NEW DELHI – India will appeal a decision by an Italian court to reject New Delhi’s request to recover $387 million in bank guarantees in a scrapped helicopter deal, the defence ministry said Tuesday.
India cancelled the contract with Italian-owned Finmeccanica’s helicopter arm AgustaWestland in January amid allegations that the company paid bribes to win the $750 million deal for 12 luxury helicopters to ferry VIPs.
India’s action came a day after a court in Milan ruled in favour of AgustaWestland, preventing India from recovering the guarantees.
“The government of India will be filing an appeal against the order of the Italian court in Milan,” defence ministry spokesman Sitanshu Kar said in a statement.
“Simultaneously, the government will vigorously pursue all options for encashment of the bank guarantees,” Kar said.
India signed the agreement for the AW101 helicopters in February 2010, but suspended payments after allegations that AgustaWestland paid bribes to clinch the deal.
India received three of the helicopters and stopped the delivery of the remaining nine.
The defence ministry says the agreement was terminated because an integrity pact was breached by AgustaWestland.
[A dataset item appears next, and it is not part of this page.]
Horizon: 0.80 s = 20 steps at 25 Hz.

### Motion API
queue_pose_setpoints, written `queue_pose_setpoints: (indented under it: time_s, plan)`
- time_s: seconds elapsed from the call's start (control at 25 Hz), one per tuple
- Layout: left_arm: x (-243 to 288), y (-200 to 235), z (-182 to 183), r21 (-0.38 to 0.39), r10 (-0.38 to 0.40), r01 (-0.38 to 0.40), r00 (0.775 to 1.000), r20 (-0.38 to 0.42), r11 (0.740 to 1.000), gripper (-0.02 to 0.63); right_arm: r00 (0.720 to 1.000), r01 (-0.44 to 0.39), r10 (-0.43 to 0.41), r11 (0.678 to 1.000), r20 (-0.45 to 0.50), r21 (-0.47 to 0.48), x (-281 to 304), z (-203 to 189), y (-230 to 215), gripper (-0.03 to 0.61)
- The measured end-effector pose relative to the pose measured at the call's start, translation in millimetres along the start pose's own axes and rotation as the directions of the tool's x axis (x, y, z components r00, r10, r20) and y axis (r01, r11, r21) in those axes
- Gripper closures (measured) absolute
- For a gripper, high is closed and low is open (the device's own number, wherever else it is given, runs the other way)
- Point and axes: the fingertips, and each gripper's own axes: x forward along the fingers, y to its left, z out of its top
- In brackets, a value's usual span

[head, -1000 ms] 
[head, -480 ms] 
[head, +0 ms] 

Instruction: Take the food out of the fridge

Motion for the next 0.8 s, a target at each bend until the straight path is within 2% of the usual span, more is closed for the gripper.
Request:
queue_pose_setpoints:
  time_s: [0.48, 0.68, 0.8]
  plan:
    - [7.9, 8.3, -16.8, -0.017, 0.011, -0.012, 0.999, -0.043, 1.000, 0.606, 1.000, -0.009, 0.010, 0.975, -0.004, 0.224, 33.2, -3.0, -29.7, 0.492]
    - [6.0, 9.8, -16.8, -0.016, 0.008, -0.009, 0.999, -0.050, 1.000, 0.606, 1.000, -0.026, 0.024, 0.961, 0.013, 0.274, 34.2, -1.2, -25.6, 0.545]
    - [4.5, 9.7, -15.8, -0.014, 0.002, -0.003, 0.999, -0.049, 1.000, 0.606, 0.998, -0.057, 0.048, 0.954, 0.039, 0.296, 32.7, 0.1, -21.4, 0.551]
Former Finmeccanica head Giuseppe Orsi is on trial in Italy on fraud and corruption charges for his alleged role in bribery to secure the contract. He denies any wrongdoing. Bruno Spagnolini, the former chief executive of AgustaWestland, is also on trial.
Italian prosecutors suspect that kickbacks worth around $68 million, amounting to around 10 per cent of the deal, were paid to Indian officials to steer the contract to AgustaWestland.
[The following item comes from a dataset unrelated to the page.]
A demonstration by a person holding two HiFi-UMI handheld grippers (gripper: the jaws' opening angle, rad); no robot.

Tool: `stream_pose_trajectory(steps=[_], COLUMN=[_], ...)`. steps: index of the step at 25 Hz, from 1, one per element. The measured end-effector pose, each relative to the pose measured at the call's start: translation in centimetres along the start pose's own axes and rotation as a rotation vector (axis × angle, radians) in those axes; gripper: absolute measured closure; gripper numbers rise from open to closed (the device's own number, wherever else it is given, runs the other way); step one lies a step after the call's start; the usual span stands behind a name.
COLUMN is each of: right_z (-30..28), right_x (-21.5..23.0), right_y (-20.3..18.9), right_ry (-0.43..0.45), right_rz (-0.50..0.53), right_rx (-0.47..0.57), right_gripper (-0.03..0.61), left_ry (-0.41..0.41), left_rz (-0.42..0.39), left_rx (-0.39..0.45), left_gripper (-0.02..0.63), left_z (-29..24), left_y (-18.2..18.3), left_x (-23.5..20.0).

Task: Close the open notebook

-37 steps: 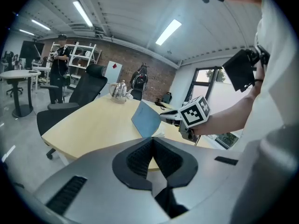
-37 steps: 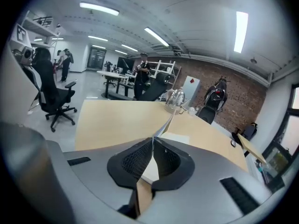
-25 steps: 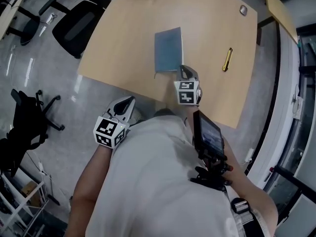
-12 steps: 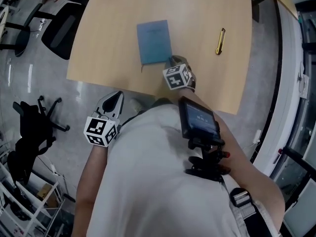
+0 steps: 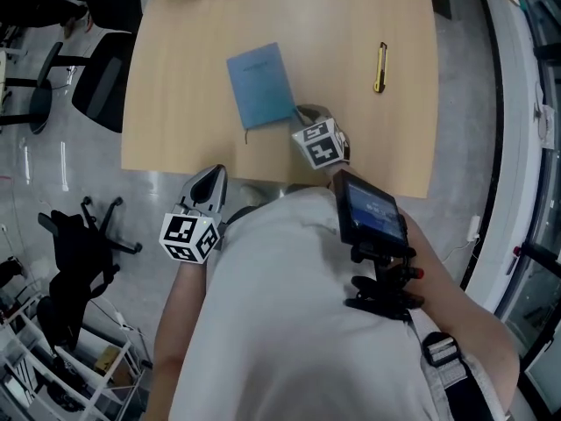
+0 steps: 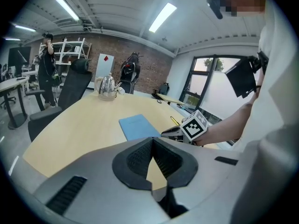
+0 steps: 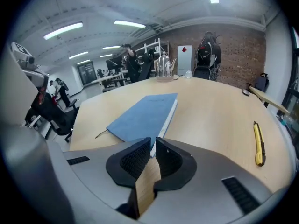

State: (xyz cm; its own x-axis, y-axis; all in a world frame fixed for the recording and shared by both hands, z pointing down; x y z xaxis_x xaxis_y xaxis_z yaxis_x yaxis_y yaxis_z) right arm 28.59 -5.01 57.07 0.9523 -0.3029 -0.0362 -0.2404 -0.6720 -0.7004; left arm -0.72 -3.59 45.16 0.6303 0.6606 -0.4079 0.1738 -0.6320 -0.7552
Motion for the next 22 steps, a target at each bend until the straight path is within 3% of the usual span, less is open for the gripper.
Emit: stream_pose_trajectory(steps=[7, 22], right_z=[4.5, 12.2], right_x=[0.2, -6.7], right_y=[1.7, 4.0], right_ry=[0.005, 0.034], right_rz=[0.001, -0.049], right_rx=[0.187, 0.363], right_gripper=[0.548, 0.563], left_ry=[-0.051, -0.158], left_rz=[-0.019, -0.059], left_rx=[0.050, 0.077], left_gripper=[0.609, 0.609], left_z=[-1.9, 2.7], left_y=[1.3, -0.2], left_x=[-0.3, -3.3])
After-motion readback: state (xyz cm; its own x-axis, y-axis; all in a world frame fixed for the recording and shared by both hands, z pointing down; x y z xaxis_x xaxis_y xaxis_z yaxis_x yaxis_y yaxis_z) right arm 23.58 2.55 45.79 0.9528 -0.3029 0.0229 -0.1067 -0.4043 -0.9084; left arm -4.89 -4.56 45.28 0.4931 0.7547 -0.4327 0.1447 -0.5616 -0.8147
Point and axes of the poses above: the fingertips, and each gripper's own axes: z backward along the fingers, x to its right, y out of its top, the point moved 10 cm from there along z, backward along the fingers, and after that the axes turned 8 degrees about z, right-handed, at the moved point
The company has denied any wrongdoing.
A former Indian air force chief, S.P. Tyagi, is one of several people facing charges in India over his involvement in the deal.
India’s Central Bureau of Investigation filed charges last year under corruption prevention laws against Tyagi, three of his cousins and officials of four defence companies after an investigation found that large bribes were paid to secure the contract.